# EXERCISE OBJECTIVE:
After finding the line that contains "Worksheet Problem 2: The image above contains the blue cube" in the material below, print that line and all subsequent lines exactly, up to and including the last.

· · · · · · ·

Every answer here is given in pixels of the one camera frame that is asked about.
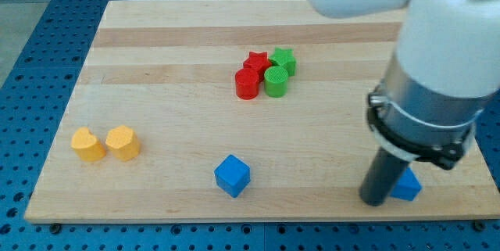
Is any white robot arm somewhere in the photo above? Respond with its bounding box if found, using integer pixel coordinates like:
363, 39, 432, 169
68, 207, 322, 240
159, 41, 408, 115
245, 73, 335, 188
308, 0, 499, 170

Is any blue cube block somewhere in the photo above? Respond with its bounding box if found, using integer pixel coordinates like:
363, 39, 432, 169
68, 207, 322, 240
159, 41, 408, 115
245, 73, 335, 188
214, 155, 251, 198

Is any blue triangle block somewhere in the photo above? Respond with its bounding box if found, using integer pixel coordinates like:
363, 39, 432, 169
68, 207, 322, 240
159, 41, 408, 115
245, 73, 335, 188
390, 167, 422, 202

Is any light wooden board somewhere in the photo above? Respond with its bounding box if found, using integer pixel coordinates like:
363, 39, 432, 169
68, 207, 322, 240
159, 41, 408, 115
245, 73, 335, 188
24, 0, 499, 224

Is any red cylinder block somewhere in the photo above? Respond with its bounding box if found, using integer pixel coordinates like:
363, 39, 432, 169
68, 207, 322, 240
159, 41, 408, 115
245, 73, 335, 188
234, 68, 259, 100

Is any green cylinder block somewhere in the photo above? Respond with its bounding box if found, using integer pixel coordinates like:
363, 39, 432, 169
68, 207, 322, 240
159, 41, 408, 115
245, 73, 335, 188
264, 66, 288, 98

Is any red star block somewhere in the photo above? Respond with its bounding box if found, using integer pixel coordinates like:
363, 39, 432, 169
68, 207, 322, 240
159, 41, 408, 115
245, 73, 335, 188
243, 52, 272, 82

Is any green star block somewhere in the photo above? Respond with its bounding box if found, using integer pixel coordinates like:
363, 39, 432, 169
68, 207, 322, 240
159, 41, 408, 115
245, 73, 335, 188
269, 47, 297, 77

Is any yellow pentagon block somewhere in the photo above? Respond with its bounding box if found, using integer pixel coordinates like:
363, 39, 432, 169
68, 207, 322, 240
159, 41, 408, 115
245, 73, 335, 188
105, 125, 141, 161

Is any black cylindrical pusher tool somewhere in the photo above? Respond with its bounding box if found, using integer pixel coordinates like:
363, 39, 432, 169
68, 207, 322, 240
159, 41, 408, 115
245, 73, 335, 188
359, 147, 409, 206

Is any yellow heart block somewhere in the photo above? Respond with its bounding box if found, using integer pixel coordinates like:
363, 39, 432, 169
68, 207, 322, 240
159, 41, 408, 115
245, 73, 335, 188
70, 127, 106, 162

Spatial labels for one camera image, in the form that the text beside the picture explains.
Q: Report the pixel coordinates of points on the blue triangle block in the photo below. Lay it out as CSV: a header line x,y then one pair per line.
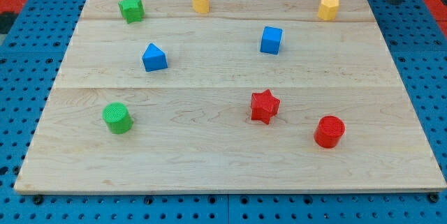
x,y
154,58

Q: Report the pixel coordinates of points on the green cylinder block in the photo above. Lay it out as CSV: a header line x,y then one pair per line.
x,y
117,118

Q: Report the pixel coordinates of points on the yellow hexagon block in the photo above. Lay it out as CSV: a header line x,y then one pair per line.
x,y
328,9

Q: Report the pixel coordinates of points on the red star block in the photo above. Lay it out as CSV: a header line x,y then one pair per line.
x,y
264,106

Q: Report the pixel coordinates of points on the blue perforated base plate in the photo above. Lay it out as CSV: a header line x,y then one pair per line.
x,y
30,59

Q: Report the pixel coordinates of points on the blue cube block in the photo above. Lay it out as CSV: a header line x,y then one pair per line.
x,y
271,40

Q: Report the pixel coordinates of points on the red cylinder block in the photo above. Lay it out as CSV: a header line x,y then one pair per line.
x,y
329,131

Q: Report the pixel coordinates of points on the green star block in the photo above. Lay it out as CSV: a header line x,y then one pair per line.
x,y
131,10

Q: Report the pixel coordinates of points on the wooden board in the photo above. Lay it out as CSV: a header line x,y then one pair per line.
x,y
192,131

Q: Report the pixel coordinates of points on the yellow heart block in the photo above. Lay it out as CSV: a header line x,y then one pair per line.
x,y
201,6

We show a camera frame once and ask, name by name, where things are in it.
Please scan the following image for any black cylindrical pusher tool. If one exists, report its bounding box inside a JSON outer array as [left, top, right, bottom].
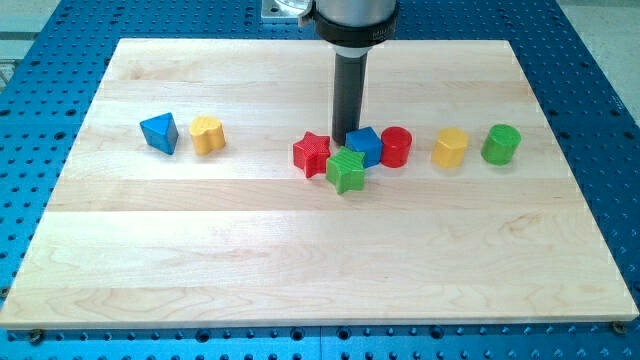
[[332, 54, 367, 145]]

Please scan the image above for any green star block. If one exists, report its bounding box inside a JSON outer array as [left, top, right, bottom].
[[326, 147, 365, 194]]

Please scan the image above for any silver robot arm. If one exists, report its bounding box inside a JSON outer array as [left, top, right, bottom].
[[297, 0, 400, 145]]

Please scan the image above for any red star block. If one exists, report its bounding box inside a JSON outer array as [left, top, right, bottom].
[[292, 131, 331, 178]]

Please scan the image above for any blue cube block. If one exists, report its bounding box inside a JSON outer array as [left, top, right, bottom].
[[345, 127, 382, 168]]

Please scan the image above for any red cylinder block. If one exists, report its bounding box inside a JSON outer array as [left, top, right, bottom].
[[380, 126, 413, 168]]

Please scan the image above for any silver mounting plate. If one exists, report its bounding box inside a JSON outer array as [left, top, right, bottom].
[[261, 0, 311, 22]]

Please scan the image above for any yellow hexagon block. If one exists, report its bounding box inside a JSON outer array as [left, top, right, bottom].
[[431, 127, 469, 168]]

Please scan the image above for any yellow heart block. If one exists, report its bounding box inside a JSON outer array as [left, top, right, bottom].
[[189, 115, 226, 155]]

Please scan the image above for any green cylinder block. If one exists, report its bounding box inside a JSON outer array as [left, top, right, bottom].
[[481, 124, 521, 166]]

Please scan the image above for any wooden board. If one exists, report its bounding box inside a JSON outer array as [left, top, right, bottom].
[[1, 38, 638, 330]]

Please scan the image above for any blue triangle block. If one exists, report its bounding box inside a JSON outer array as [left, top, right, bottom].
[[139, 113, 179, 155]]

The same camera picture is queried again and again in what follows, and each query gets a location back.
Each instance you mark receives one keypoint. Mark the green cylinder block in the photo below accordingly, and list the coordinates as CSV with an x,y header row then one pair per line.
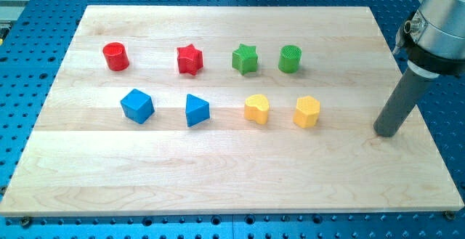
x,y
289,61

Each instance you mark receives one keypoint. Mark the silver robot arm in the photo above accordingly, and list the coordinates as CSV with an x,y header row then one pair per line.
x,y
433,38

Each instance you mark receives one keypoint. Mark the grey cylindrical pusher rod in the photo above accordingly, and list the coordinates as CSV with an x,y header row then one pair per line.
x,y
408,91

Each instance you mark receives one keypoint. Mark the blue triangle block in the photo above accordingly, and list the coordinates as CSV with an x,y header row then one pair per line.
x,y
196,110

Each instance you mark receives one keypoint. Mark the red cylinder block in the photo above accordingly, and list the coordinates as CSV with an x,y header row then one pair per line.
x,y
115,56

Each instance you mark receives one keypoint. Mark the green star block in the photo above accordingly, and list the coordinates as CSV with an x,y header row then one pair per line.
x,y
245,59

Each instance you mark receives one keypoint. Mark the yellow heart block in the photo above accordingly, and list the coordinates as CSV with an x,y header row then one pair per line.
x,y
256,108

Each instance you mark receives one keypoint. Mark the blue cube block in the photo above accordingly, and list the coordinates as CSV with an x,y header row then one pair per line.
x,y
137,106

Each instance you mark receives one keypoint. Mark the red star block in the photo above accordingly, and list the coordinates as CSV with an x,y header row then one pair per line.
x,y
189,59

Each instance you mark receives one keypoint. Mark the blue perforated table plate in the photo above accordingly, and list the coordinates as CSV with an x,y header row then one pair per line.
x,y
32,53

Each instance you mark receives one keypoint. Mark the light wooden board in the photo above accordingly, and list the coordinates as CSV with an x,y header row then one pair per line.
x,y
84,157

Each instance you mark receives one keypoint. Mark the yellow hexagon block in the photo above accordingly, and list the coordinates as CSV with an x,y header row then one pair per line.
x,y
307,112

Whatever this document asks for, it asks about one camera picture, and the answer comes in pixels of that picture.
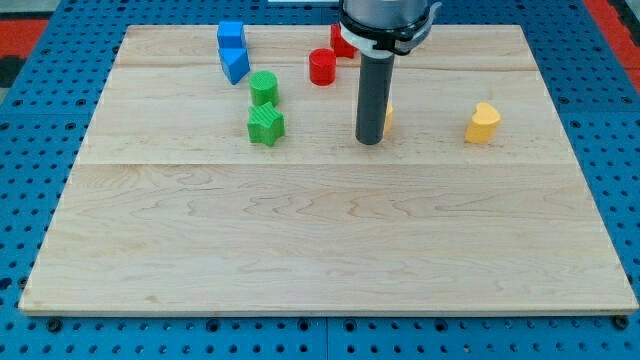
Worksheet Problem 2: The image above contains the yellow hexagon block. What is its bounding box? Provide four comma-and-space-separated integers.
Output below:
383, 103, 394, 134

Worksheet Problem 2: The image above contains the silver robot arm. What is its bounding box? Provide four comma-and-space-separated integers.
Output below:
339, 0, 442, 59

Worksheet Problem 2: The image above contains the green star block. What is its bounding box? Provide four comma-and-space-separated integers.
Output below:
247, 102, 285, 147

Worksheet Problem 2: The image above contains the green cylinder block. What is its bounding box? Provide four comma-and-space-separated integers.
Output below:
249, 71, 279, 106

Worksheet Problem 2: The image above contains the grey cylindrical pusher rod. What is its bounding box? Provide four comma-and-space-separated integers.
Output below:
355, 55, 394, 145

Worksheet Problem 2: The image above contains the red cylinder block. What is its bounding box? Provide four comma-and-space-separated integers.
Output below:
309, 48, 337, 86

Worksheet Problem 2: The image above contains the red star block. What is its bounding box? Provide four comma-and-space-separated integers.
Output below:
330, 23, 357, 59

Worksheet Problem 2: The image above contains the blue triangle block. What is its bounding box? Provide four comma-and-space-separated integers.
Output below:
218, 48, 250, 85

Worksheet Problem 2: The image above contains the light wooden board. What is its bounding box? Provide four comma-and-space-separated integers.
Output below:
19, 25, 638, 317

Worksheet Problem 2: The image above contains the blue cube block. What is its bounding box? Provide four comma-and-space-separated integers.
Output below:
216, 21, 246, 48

· · · · · · ·

# THE COMPLETED TASK:
Worksheet Problem 2: The image above contains the blue cube block. What is its bounding box? Provide four comma-and-space-separated integers.
Output below:
216, 21, 246, 48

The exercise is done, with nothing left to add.